(Source material):
-- Opening Marker --
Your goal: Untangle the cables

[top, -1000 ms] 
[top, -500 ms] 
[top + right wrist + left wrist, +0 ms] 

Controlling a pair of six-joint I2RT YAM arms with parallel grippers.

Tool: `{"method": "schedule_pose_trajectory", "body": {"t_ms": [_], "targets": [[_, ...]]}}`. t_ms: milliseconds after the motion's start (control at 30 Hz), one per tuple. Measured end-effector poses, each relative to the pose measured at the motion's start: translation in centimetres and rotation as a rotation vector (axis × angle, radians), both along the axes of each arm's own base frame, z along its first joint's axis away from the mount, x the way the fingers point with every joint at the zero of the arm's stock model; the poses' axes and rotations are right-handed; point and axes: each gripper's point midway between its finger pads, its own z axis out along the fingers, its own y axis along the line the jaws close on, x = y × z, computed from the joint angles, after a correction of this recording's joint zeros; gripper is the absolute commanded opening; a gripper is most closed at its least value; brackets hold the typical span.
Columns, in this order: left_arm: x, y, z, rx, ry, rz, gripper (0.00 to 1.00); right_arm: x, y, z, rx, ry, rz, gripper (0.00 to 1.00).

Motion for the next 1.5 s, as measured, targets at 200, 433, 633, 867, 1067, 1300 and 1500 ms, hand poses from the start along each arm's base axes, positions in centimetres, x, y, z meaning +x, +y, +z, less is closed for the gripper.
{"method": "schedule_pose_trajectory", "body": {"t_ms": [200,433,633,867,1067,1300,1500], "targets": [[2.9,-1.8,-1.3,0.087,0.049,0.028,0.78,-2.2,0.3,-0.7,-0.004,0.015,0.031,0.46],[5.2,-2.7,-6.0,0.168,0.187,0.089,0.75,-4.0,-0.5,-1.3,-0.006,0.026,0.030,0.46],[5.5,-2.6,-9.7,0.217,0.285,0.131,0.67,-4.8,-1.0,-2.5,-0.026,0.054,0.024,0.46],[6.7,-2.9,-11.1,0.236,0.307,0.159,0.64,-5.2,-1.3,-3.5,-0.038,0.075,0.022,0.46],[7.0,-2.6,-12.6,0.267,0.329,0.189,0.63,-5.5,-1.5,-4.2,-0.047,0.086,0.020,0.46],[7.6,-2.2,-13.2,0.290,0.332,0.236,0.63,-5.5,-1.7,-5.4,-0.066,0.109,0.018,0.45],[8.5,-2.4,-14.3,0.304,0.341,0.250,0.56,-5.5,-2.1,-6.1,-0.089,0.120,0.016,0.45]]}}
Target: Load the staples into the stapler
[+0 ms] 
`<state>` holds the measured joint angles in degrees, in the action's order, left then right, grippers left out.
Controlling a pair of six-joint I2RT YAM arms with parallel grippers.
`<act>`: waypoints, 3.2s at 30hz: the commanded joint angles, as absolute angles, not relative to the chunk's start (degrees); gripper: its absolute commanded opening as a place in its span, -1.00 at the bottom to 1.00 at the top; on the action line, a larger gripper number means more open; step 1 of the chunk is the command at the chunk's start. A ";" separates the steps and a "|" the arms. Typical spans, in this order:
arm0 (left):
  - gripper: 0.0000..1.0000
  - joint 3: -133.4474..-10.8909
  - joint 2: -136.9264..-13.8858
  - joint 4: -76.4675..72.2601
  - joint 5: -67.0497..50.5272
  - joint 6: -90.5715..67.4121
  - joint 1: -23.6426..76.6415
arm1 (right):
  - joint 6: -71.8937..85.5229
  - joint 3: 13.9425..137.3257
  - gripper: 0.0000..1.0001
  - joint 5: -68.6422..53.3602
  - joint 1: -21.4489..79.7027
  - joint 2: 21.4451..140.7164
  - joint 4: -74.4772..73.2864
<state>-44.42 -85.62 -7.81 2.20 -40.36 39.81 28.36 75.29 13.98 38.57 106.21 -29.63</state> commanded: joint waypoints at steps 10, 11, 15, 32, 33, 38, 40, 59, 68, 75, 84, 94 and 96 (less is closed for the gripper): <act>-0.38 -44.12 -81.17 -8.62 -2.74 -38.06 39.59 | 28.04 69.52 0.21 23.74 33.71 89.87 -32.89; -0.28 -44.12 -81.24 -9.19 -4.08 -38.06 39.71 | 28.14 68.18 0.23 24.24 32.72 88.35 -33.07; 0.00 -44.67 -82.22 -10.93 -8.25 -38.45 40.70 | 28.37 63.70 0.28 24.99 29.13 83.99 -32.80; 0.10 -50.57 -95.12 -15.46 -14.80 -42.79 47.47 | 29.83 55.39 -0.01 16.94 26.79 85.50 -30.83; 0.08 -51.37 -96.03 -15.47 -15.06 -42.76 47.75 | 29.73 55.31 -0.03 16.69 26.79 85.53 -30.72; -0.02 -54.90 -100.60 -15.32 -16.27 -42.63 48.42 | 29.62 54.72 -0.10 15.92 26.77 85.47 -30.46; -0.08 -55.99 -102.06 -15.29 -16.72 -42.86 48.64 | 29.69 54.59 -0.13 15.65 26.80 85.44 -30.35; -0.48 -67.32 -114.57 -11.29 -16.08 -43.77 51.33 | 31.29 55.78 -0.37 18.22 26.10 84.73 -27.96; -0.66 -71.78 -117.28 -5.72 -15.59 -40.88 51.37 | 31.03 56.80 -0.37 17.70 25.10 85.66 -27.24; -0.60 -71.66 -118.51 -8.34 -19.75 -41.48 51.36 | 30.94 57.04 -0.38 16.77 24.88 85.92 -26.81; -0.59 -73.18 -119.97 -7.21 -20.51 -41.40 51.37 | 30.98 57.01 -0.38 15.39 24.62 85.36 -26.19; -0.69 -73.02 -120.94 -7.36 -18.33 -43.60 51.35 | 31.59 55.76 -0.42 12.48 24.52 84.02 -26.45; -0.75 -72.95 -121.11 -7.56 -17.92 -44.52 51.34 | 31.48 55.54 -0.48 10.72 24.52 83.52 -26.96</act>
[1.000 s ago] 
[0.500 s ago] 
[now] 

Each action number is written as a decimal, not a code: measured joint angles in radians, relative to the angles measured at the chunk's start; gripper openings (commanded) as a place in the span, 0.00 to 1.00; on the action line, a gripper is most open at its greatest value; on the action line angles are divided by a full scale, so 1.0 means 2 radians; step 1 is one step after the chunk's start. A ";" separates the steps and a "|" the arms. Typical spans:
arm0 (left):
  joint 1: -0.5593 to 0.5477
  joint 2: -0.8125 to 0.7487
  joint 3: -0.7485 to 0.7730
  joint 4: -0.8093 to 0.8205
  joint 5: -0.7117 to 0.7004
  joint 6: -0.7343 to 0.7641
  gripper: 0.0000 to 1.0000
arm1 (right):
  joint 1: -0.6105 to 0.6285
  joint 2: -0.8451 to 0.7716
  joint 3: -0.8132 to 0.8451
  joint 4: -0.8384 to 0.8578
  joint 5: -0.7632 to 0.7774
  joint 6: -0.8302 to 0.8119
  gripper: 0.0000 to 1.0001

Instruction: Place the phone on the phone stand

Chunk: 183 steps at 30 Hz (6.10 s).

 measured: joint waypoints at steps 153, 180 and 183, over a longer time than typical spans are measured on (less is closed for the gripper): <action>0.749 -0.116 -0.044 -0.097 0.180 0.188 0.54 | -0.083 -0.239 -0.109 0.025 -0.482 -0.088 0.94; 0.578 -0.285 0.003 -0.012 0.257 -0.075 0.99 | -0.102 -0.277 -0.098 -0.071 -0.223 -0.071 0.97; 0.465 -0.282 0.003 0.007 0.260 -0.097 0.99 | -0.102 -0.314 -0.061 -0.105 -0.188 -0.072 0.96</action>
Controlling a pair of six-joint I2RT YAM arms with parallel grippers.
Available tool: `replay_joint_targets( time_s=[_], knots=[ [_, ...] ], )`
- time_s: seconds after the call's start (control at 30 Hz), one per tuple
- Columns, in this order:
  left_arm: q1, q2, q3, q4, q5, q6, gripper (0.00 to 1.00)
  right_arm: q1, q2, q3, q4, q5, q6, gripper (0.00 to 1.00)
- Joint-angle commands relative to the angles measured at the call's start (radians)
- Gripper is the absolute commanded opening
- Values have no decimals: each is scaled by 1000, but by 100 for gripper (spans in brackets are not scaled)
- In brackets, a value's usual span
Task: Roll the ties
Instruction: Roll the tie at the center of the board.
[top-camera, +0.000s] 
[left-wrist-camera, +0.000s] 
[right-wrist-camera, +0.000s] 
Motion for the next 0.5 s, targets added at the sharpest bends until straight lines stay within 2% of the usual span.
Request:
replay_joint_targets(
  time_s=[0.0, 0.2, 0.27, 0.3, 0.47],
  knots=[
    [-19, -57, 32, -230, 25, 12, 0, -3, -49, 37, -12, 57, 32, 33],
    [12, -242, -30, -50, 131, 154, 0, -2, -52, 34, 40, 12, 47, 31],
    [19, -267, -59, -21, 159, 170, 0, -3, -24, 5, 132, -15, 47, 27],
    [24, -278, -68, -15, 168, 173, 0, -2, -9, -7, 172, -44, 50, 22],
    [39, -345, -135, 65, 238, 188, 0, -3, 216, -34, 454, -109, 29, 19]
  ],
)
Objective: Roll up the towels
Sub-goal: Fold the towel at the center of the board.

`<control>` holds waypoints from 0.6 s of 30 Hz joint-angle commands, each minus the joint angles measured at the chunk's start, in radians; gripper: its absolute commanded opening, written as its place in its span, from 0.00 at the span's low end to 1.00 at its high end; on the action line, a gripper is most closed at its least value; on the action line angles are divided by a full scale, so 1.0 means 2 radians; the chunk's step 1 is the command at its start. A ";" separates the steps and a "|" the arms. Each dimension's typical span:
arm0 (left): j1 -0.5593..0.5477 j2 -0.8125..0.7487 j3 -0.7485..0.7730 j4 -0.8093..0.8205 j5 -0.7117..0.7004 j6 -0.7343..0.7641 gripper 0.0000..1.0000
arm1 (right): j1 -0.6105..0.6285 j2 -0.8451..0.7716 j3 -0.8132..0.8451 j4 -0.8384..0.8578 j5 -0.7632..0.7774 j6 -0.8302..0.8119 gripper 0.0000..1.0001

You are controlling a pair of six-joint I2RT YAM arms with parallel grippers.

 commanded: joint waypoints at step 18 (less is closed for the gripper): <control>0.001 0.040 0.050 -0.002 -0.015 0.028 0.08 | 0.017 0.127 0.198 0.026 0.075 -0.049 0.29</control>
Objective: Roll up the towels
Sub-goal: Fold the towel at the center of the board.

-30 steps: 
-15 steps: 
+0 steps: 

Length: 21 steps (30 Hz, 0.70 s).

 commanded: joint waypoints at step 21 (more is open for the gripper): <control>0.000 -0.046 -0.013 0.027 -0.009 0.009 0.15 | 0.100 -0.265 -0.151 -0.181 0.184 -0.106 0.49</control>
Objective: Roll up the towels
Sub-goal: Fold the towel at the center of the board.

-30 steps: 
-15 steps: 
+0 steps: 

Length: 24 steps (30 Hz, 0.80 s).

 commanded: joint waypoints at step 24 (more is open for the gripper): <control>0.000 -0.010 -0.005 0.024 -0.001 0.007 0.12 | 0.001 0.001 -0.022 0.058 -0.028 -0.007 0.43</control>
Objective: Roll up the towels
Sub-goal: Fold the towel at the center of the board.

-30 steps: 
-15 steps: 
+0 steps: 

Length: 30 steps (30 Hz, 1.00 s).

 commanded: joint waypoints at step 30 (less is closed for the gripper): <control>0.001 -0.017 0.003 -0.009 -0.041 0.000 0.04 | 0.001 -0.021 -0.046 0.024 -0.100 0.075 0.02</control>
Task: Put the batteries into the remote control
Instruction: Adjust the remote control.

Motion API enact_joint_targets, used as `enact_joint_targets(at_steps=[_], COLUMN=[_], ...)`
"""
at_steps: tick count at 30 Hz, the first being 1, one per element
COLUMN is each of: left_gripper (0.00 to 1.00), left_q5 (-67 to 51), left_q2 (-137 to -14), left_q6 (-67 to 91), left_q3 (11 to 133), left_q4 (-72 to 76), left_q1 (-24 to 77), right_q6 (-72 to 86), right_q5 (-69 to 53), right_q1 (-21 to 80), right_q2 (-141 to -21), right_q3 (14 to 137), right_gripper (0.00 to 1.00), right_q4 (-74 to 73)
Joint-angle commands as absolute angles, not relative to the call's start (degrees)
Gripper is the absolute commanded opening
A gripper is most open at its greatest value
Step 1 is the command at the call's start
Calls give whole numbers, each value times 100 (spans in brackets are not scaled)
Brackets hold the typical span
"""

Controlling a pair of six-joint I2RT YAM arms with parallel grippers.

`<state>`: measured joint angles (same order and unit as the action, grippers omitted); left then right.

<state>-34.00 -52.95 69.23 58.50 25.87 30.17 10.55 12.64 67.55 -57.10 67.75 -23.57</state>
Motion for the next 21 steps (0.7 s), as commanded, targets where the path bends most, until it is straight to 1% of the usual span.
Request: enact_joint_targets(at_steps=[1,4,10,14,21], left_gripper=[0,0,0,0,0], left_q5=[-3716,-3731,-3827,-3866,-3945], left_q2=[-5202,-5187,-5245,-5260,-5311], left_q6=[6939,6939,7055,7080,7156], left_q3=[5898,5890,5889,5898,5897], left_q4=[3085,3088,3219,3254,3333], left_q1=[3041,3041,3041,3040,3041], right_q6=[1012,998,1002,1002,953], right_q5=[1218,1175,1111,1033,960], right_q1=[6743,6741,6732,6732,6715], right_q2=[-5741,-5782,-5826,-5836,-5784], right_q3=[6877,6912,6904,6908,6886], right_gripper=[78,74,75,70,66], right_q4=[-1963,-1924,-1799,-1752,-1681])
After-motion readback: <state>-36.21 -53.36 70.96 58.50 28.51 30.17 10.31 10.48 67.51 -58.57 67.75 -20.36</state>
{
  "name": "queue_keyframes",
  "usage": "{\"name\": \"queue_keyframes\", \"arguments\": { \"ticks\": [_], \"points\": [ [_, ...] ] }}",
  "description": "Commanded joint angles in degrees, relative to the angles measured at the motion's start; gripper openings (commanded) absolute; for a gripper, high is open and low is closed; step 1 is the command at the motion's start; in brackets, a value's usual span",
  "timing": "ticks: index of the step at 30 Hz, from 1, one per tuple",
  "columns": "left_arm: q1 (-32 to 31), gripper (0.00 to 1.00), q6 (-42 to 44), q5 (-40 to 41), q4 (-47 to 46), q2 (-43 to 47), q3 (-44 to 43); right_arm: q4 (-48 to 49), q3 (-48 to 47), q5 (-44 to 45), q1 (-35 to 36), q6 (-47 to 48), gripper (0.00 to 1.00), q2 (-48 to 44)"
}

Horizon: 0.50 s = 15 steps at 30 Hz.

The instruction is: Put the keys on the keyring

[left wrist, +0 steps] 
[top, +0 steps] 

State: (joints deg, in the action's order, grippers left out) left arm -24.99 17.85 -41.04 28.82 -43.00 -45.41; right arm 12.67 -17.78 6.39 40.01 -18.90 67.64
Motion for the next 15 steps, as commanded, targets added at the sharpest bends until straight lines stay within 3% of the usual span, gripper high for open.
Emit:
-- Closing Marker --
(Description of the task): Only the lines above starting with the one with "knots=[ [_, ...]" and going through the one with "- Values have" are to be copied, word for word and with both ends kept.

(Task answer):
Available tool: `replay_joint_targets( time_s=[_], knots=[ [_, ...] ], )`
- time_s: seconds after the call's start (control at 30 Hz), one per tuple
- Columns, in this order:
  left_arm: q1, q2, q3, q4, q5, q6, gripper (0.00 to 1.00)
  right_arm: q1, q2, q3, q4, q5, q6, gripper (0.00 to 1.00)
- Joint-angle commands relative to the angles measured at the call's start (radians)
- Gripper is the absolute commanded opening
- Values have no decimals: each is scaled by 1000, but by 100 for gripper (spans in brackets are not scaled)

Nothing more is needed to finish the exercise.